WORK ITEM: Check each line of the records below and collect those that include the word "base".

Items from a dataset

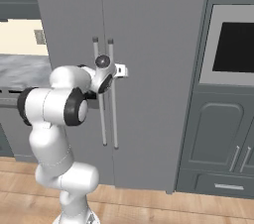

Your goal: Place one of the steaks on the plate and the other in the bowl. Then place the bowl in the fridge.

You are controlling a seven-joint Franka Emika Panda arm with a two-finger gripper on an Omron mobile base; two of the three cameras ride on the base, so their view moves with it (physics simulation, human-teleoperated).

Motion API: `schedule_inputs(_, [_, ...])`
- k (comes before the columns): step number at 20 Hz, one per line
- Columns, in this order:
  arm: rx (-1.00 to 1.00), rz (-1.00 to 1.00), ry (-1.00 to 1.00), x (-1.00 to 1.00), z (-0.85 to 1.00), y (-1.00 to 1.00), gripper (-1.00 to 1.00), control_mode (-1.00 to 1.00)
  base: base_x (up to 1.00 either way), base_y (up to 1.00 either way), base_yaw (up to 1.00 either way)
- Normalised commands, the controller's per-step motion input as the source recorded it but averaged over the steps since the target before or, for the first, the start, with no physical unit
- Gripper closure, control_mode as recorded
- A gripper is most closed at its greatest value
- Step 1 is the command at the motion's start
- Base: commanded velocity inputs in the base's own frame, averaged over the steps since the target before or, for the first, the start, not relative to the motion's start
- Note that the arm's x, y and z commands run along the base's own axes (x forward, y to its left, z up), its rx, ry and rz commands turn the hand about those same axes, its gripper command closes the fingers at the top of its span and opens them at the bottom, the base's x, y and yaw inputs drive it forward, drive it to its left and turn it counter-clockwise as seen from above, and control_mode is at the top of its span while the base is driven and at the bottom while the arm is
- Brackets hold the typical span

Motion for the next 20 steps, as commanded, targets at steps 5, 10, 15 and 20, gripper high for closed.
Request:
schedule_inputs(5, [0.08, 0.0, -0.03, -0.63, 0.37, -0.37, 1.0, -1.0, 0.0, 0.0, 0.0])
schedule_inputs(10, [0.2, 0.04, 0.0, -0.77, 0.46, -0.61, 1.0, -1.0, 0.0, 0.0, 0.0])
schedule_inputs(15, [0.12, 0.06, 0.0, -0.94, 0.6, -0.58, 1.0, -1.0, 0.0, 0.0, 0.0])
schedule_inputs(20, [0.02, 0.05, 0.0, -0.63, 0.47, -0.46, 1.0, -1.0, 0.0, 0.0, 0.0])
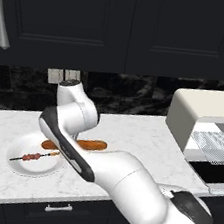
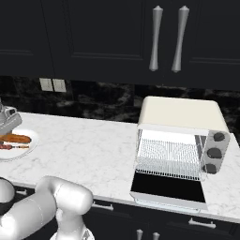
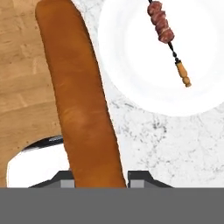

RESPONSE BOX:
You are controlling a seven-joint Franka Emika Panda arm with a two-finger gripper on an Omron mobile base; two of the three cameras ride on the base, so their view moves with it (physics simulation, human-teleoperated).
  base: base_x (up to 1.00 either way), base_y (up to 1.00 either way), base_yaw (up to 1.00 either way)
- Base: commanded velocity inputs in the base's own frame, averaged over the steps since the target before or, for the first, the start, not relative to the motion's start
- Note that the arm's x, y and z commands run along the base's own axes (x forward, y to its left, z up), its rx, ry and rz commands turn the hand about those same axes, its gripper command closes the fingers at the top of its span and opens them at the bottom, the base's x, y and yaw inputs drive it forward, drive it to its left and turn it counter-clockwise as seen from above, and control_mode is at the top of its span while the base is driven and at the bottom while the arm is

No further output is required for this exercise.